- _Task details_: Work through the listing below and give again exactly the lines from the one with "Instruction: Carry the" to the one with "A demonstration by", both ends included. All other lines and all pictures stay out.

★ ★ ★ ★ ★

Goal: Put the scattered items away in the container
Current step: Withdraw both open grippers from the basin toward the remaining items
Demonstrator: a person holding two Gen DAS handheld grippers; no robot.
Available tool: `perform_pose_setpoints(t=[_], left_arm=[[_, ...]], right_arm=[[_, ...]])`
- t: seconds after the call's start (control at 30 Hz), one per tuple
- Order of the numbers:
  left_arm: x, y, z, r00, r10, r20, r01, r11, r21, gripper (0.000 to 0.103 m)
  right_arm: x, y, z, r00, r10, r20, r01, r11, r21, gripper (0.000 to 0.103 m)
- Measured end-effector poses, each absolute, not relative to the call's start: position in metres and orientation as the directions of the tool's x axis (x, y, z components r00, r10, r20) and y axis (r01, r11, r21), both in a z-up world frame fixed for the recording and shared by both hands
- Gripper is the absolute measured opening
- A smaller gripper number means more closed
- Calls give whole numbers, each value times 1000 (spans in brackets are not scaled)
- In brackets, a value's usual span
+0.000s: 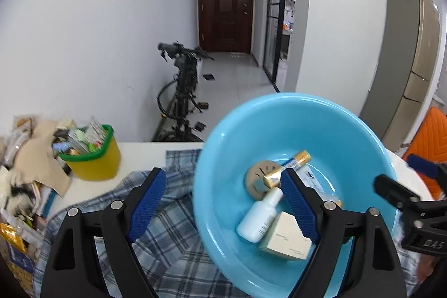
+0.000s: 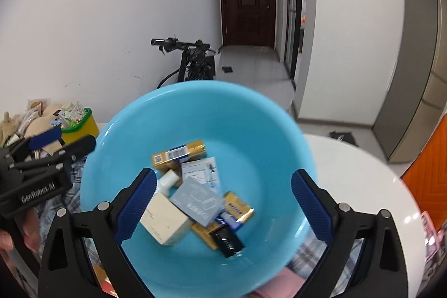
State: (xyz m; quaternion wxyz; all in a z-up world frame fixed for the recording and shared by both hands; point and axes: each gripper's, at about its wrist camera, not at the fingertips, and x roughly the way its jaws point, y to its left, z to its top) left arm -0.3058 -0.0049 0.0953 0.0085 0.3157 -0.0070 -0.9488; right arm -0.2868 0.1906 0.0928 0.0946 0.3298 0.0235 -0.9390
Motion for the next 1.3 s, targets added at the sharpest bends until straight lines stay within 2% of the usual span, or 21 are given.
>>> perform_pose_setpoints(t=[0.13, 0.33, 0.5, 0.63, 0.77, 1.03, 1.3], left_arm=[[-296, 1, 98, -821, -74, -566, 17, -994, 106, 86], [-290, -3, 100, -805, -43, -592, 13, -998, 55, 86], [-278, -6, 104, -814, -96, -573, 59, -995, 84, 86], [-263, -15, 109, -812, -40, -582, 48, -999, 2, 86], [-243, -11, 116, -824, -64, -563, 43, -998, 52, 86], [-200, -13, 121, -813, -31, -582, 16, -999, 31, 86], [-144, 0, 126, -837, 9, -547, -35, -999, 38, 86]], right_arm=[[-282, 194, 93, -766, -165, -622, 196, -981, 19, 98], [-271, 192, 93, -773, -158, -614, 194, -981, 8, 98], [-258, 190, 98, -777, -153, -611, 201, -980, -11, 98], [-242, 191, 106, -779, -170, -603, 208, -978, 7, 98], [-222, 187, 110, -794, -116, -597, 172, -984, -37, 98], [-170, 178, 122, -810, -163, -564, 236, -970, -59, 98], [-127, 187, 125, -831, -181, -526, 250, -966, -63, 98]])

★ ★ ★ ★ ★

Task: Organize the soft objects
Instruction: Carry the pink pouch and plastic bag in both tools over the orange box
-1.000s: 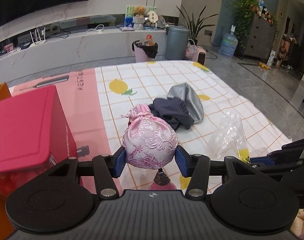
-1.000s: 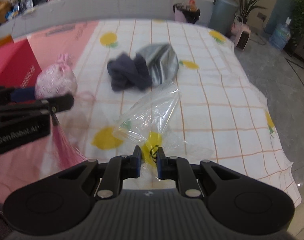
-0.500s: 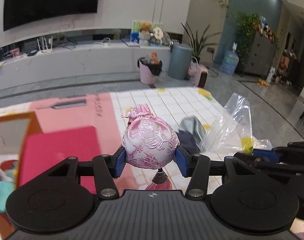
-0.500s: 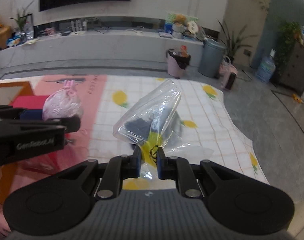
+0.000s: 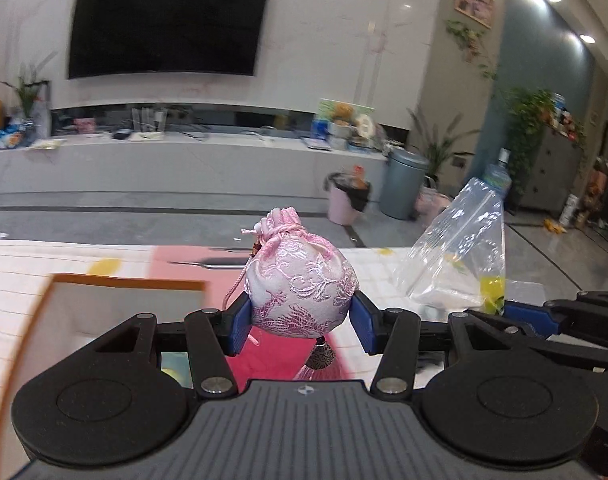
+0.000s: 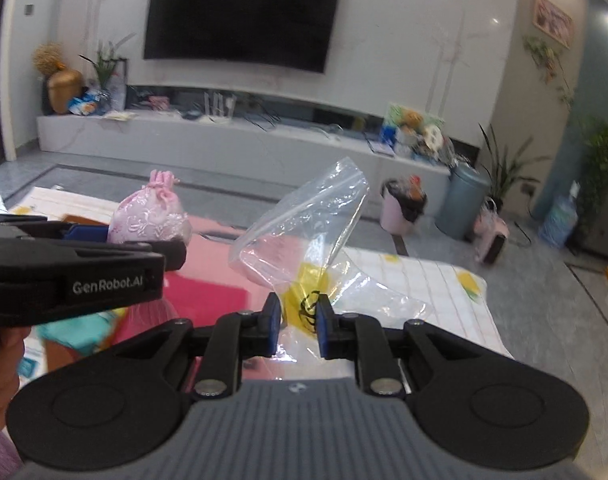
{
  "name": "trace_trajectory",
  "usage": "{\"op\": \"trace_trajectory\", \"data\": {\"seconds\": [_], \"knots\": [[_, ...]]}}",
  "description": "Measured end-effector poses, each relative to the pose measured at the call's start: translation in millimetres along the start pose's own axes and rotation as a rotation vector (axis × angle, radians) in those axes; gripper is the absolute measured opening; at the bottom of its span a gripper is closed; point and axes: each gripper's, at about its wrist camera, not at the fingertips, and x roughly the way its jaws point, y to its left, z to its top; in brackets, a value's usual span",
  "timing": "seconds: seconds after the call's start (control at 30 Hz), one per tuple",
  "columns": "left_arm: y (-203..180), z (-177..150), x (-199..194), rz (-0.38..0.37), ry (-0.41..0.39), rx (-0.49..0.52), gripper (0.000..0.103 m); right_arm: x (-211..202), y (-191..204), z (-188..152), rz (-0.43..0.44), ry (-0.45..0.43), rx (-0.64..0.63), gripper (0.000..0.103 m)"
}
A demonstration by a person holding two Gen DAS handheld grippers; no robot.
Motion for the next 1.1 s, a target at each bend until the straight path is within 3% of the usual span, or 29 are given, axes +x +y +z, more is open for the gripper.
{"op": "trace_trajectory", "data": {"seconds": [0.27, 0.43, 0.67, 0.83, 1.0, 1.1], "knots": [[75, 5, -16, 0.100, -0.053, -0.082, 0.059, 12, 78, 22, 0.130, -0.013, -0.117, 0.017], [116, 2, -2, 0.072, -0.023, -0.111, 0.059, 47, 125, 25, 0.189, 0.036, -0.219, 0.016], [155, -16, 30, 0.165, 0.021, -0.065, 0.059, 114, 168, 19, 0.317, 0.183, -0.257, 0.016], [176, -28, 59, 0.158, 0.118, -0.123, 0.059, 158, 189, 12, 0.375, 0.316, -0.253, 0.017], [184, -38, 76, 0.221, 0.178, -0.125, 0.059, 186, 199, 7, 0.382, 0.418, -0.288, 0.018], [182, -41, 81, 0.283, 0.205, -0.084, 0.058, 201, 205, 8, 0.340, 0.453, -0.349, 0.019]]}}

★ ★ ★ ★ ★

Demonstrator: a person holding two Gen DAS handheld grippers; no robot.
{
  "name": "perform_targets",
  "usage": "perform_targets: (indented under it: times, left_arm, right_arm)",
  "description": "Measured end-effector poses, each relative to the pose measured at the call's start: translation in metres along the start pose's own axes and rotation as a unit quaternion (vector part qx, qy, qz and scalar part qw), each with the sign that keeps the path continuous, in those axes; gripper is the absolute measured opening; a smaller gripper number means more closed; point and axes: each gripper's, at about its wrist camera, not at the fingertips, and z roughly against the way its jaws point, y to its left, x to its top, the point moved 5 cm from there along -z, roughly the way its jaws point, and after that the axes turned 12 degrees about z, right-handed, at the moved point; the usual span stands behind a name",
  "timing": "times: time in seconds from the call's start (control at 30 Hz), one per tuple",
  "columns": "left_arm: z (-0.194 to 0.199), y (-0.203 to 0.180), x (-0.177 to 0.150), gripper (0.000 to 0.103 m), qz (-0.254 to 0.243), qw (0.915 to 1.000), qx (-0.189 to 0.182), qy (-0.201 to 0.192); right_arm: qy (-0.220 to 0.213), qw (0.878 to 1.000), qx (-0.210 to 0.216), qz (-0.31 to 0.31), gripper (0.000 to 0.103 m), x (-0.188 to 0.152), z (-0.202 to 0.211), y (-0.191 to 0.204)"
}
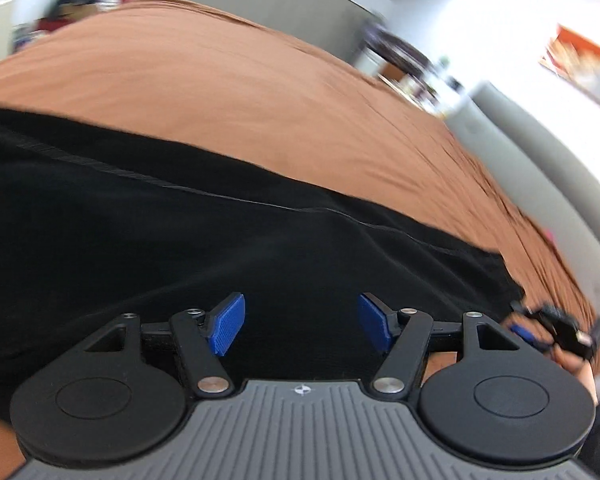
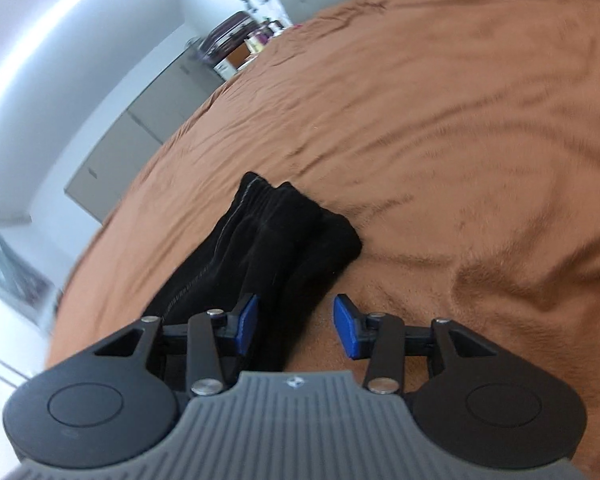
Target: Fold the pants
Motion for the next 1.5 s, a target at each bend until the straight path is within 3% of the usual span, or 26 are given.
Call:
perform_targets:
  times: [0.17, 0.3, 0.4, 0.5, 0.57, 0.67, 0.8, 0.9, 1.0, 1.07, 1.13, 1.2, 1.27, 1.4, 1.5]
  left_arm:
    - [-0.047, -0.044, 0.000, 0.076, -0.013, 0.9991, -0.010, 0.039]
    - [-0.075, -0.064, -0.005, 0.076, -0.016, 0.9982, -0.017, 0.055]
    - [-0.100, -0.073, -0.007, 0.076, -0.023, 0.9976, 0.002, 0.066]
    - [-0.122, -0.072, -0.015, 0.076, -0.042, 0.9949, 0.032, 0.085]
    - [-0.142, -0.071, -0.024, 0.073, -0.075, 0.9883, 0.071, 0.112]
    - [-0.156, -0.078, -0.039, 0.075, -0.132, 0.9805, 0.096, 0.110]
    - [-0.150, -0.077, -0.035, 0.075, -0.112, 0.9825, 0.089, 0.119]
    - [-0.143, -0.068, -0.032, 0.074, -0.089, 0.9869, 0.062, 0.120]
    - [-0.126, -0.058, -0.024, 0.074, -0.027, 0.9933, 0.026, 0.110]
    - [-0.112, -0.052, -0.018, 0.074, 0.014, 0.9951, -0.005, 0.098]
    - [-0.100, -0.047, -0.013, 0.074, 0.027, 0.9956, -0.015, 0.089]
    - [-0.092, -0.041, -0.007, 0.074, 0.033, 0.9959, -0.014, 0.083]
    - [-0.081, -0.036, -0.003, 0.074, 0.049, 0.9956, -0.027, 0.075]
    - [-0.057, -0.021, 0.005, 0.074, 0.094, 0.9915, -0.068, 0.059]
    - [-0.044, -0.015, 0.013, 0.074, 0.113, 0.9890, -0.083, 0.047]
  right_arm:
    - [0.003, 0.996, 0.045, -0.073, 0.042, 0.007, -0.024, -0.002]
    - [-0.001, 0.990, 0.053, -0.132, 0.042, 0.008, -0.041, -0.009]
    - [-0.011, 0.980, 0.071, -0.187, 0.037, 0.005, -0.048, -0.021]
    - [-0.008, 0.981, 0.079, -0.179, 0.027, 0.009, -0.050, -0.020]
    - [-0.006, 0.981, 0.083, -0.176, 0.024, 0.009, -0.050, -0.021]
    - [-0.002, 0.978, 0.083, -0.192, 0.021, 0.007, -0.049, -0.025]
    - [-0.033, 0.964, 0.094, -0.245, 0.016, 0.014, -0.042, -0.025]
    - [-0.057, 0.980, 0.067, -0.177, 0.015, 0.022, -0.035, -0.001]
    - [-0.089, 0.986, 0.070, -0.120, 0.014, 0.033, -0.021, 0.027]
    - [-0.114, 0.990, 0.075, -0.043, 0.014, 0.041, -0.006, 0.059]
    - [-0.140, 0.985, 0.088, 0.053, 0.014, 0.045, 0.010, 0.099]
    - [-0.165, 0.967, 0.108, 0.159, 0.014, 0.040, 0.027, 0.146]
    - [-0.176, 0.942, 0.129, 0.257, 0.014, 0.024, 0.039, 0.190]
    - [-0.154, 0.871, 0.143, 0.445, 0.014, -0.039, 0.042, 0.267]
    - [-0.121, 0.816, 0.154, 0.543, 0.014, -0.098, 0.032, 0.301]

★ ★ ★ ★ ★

- _Written solution_:
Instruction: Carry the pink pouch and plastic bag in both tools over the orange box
-1.000s: 
-1.000s: 
-0.500s: 
-0.500s: 
+0.000s: 
+0.000s: 
{
  "name": "trace_trajectory",
  "usage": "{\"op\": \"trace_trajectory\", \"data\": {\"seconds\": [_], \"knots\": [[_, ...]]}}",
  "description": "Measured end-effector poses, each relative to the pose measured at the call's start: translation in millimetres along the start pose's own axes and rotation as a rotation vector (axis × angle, radians) in those axes; gripper is the absolute measured opening; at the bottom of its span a gripper is closed; point and axes: each gripper's, at about its wrist camera, not at the fingertips, and x roughly the way its jaws point, y to its left, z to its top; in brackets, a value's usual span",
  "timing": "seconds: seconds after the call's start (control at 30 Hz), one per tuple",
  "columns": "left_arm: y (-203..180), z (-177..150), x (-199..194), rz (-0.38..0.37), ry (-0.41..0.39), rx (-0.49..0.52), gripper (0.000..0.103 m); right_arm: x (-211..202), y (-191..204), z (-188..152), rz (-0.43..0.44), ry (-0.45..0.43), rx (-0.64..0.63), gripper (0.000..0.103 m)"
}
A demonstration by a person holding two Gen DAS handheld grippers; no robot.

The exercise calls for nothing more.